*** Opening of DATASET EXTRACT ***

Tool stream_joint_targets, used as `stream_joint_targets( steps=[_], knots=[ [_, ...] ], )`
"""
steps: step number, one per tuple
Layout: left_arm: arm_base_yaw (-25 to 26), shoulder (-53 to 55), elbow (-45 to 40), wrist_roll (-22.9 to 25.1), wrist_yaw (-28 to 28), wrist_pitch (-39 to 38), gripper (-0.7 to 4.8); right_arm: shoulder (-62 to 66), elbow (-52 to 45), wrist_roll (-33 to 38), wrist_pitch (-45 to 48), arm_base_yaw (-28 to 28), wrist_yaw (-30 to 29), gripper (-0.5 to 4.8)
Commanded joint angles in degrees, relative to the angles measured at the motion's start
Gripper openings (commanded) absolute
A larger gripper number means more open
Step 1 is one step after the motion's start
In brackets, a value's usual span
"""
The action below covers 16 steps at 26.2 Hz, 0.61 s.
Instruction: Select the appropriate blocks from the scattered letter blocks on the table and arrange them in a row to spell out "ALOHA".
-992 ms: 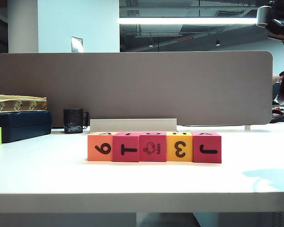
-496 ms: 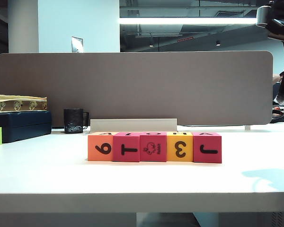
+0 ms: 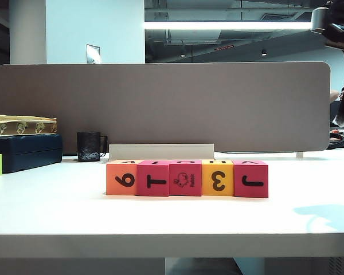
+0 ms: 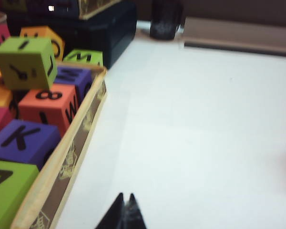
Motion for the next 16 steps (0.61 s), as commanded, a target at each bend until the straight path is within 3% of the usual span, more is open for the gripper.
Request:
stream_joint_targets(
  steps=[1,6,16],
  knots=[
    [-0.1,0.0,0.2,2.9,0.9,-2.0,-0.05,-0.1,0.3,0.2,0.6,0.0,0.1,-0.05],
    [-0.1,0.0,0.2,7.1,3.1,-2.1,-0.05,-0.1,0.3,0.2,0.7,0.0,0.1,-0.05],
    [-0.1,0.0,0.2,6.8,3.2,-1.4,-0.05,-0.1,0.3,0.2,0.6,0.0,0.1,-0.05]
  ],
)
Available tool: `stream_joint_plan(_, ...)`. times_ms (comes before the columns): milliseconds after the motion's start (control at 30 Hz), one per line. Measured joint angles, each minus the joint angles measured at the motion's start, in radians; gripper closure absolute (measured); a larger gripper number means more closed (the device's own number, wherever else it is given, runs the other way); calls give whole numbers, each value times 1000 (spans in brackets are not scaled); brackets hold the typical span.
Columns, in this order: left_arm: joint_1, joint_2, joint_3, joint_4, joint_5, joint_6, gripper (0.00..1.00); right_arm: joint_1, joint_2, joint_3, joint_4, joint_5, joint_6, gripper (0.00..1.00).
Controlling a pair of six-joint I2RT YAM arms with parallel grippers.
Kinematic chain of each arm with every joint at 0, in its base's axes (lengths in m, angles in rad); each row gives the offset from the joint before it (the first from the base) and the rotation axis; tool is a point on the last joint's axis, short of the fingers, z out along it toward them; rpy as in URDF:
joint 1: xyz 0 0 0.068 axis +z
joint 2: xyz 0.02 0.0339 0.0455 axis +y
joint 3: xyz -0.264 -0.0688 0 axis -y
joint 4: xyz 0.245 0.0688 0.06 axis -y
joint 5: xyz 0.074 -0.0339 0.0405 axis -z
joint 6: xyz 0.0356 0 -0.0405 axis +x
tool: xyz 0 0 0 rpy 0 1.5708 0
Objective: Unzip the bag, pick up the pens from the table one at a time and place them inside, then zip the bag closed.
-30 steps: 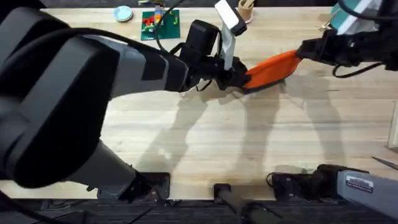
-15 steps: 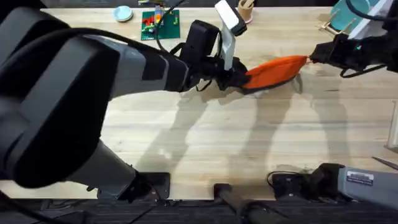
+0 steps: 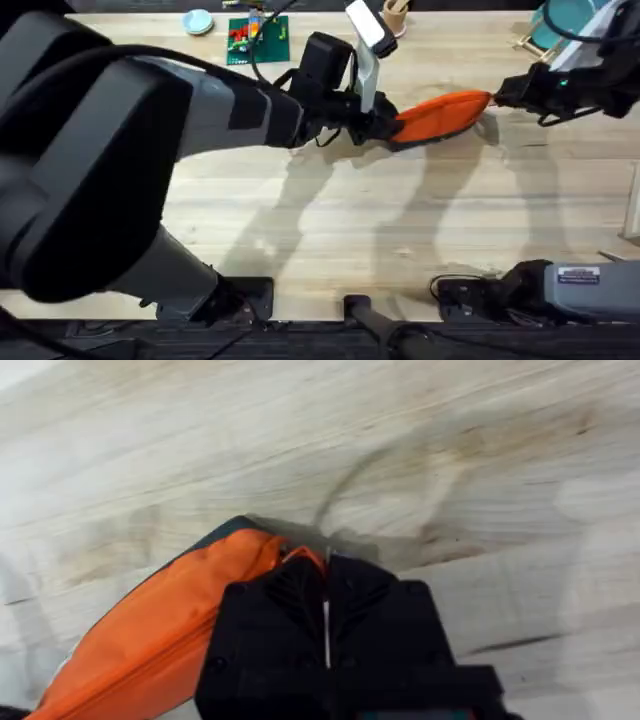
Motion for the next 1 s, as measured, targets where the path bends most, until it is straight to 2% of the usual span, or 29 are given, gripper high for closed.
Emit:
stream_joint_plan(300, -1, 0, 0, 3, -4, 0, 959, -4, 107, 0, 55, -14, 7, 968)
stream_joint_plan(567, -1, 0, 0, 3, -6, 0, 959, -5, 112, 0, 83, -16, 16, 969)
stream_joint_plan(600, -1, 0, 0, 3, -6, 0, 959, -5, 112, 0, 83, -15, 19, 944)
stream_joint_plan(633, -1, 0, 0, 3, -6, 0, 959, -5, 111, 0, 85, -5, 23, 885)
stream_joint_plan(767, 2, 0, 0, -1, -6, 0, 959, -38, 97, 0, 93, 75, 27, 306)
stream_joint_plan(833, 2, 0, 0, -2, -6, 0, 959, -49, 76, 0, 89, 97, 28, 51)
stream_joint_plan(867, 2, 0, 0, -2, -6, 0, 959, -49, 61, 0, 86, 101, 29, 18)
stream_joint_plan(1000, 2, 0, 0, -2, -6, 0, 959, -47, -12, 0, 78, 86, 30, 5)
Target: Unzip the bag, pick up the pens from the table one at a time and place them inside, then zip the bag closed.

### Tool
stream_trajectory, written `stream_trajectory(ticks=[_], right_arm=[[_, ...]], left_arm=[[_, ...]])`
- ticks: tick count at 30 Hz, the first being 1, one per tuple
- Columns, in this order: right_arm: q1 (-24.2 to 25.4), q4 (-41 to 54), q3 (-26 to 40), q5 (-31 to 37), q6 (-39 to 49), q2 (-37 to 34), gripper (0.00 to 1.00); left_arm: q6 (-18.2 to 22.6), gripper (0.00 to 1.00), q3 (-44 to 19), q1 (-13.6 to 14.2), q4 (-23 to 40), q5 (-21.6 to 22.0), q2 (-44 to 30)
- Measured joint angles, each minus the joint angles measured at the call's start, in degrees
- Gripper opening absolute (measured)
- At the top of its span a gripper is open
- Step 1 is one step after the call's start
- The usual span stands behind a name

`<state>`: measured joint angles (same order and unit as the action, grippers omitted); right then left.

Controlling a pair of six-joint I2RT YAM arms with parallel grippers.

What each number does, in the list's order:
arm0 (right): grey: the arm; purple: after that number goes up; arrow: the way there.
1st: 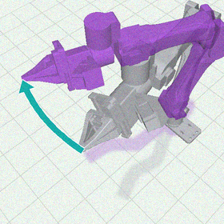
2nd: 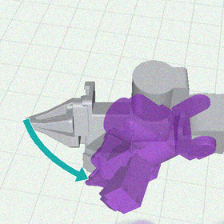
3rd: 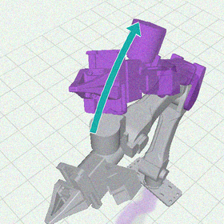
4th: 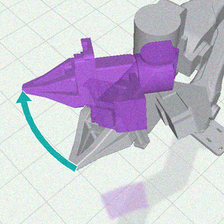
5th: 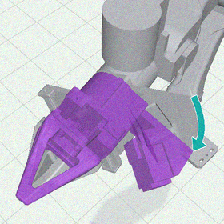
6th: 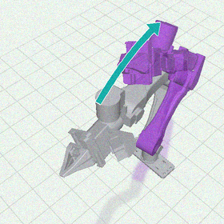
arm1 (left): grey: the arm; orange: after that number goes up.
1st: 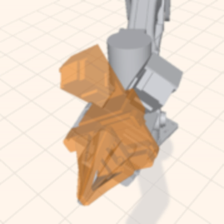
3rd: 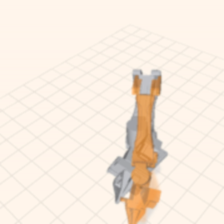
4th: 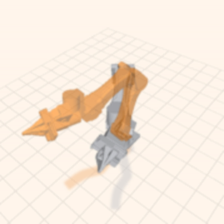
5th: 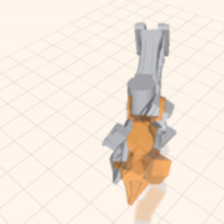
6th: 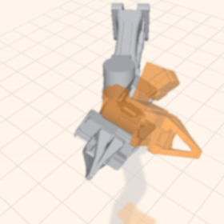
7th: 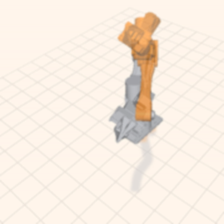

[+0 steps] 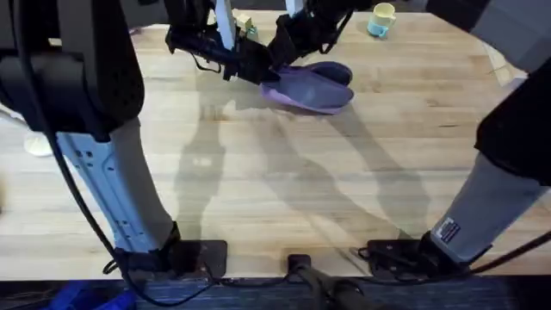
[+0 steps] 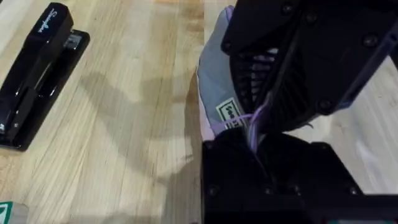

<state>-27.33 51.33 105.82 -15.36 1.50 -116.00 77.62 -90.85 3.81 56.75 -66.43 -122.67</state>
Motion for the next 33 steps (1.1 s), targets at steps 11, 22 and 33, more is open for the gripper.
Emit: stream_trajectory(ticks=[11,22,33], right_arm=[[0.76,2.8,0.2,4.67,1.9,3.58,0.032],[4.98,7.56,0.31,7.01,4.49,5.02,0.033],[7.27,10.82,0.55,7.61,8.67,5.02,0.035]], left_arm=[[0.0,0.045,0.0,0.73,-0.22,-3.52,0.0],[-0.01,0.045,0.0,0.87,0.65,-3.17,0.0],[0.0,0.045,0.0,0.94,2.4,-2.99,0.0]])
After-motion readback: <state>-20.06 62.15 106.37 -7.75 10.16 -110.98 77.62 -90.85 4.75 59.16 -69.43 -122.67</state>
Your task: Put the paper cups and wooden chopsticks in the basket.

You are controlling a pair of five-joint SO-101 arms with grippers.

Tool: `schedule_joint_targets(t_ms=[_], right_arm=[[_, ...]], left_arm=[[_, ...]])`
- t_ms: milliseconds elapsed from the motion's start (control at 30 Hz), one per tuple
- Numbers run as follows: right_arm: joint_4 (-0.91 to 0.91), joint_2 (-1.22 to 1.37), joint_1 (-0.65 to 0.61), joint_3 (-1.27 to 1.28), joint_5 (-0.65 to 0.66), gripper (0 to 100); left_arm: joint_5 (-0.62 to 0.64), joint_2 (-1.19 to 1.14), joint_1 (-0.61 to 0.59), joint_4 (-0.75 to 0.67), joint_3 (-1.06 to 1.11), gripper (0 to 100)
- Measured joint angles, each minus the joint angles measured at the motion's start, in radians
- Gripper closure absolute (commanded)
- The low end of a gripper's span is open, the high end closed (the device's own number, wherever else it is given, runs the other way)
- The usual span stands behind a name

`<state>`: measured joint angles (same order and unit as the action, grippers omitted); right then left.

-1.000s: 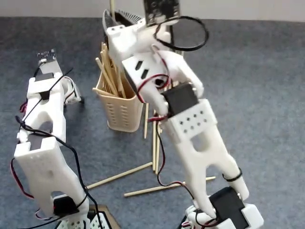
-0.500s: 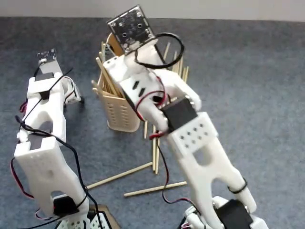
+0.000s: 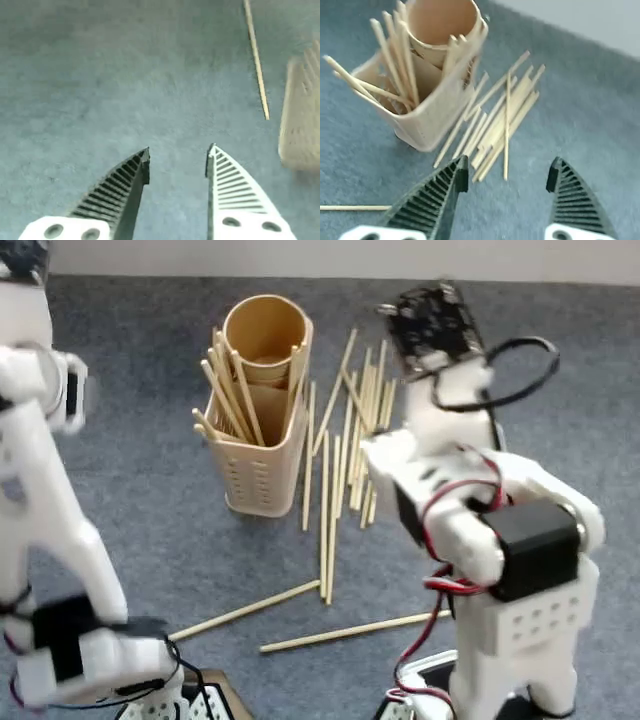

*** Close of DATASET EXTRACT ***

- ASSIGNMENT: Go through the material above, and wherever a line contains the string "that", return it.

- RESPONSE TO THIS TASK:
arm0 (right): grey: the arm; purple: after that number goes up; arrow: the way there.
arm1 (left): grey: the arm; orange: after that number goes up.

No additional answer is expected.